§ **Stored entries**

= = = =

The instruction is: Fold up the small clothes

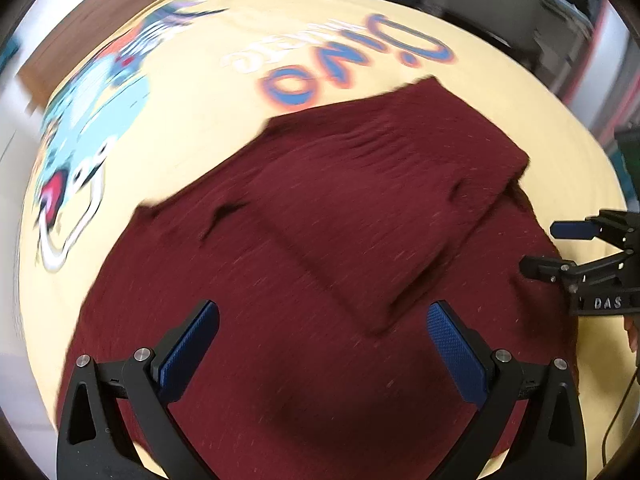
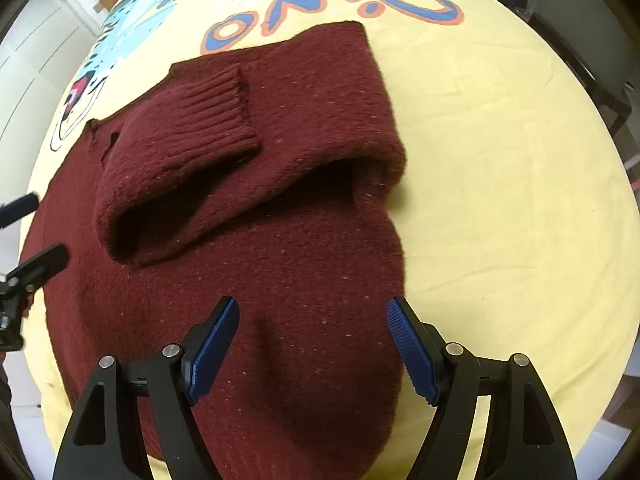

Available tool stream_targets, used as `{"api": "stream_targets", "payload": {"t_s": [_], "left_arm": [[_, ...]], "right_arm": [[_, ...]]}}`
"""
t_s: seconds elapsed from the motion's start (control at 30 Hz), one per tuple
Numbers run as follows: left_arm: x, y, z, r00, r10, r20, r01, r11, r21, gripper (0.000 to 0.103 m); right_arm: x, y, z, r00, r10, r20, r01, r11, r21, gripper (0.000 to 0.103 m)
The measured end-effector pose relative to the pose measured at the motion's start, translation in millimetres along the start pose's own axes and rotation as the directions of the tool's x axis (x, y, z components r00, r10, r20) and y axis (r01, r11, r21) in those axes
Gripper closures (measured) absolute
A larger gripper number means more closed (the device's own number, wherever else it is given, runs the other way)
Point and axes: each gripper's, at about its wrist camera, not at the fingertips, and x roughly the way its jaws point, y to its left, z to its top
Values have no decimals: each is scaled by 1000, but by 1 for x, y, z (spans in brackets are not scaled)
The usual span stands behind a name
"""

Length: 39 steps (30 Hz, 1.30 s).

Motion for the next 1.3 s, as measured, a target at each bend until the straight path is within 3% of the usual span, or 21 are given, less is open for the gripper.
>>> {"api": "stream_targets", "payload": {"t_s": [0.3,0.4,0.47,0.53,0.63,0.77,0.9,1.13,1.17,1.27,1.3], "left_arm": [[55,-40,38,993,105,-59,-94,982,166,4],[73,-43,46,988,133,-84,-114,973,201,31],[85,-40,50,985,108,-133,-83,979,184,43],[96,-32,52,980,85,-178,-57,986,156,67],[100,-21,55,981,92,-170,-68,987,143,88],[84,10,56,992,35,-123,-27,997,69,92],[62,54,51,998,31,-55,-32,999,-16,92],[41,138,20,1000,25,15,-21,970,-242,92],[42,151,13,999,23,23,-16,960,-279,93],[40,176,-5,999,27,30,-14,935,-354,93],[42,185,-11,999,25,31,-11,925,-380,93]], "right_arm": [[-1,-25,-4,1000,7,-8,-7,999,44,25],[0,-32,-5,1000,1,-18,0,998,58,25],[1,-38,-8,1000,-1,-23,3,998,64,25],[2,-39,-9,1000,-2,-29,4,998,70,25],[3,-42,-10,999,-5,-34,7,998,70,25],[0,-43,-7,1000,-14,-22,16,997,73,25],[-3,-39,4,1000,-27,4,27,997,73,25],[2,-29,34,993,-105,57,104,994,19,26],[5,-27,38,993,-104,59,103,995,16,30],[19,-22,47,993,-111,38,110,994,6,76],[22,-18,47,994,-100,33,100,995,0,81]]}}
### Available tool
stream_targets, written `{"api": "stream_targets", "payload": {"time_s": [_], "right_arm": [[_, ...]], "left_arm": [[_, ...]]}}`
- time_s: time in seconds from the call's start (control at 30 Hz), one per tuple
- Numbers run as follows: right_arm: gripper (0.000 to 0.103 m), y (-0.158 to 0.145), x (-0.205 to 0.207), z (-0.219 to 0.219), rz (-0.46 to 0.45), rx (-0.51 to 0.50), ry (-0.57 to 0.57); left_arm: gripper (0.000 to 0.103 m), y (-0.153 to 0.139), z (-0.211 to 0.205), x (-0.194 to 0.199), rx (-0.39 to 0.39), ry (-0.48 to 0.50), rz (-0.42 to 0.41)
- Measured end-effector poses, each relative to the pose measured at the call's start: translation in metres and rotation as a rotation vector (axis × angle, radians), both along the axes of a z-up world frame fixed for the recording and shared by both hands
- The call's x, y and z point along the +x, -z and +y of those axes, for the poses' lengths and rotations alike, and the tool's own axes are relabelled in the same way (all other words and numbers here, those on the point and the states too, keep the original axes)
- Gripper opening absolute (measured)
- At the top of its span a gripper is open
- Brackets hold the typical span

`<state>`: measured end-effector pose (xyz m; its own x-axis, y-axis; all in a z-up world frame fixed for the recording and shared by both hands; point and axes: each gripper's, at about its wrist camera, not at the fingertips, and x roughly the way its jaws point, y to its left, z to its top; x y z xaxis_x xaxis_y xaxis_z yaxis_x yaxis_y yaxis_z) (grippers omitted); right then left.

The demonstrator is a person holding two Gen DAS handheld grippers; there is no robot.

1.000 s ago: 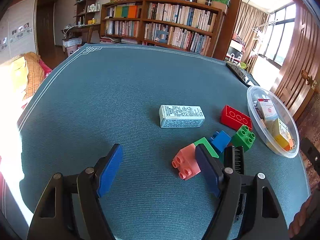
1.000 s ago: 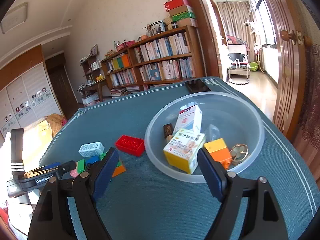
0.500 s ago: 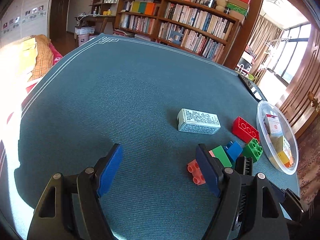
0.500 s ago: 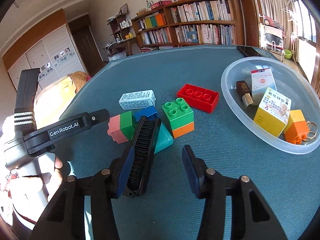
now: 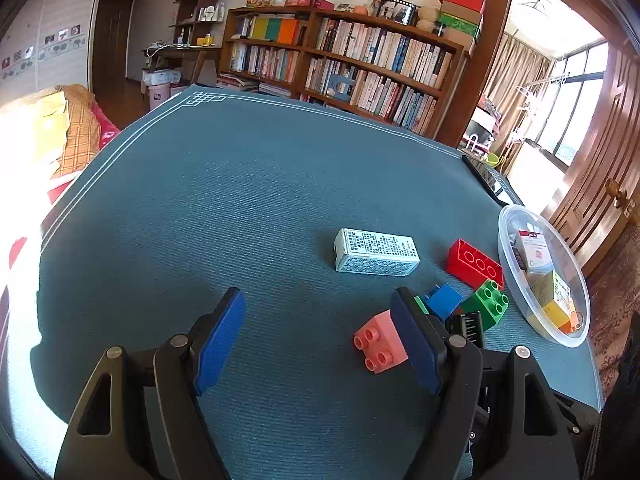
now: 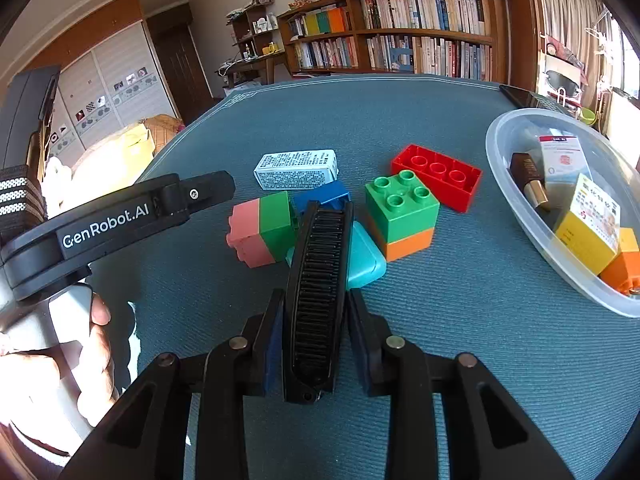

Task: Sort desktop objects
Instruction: 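Lower the right tool onto the black comb and close on it, then close the left tool on the pink-and-green block while right tool holds the comb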

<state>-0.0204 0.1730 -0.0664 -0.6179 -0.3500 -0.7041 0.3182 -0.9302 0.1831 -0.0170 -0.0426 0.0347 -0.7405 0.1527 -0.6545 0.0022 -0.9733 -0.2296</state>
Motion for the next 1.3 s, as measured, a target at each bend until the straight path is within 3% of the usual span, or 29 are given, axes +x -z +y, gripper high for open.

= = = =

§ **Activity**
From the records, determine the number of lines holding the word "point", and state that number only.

§ **Task answer**
3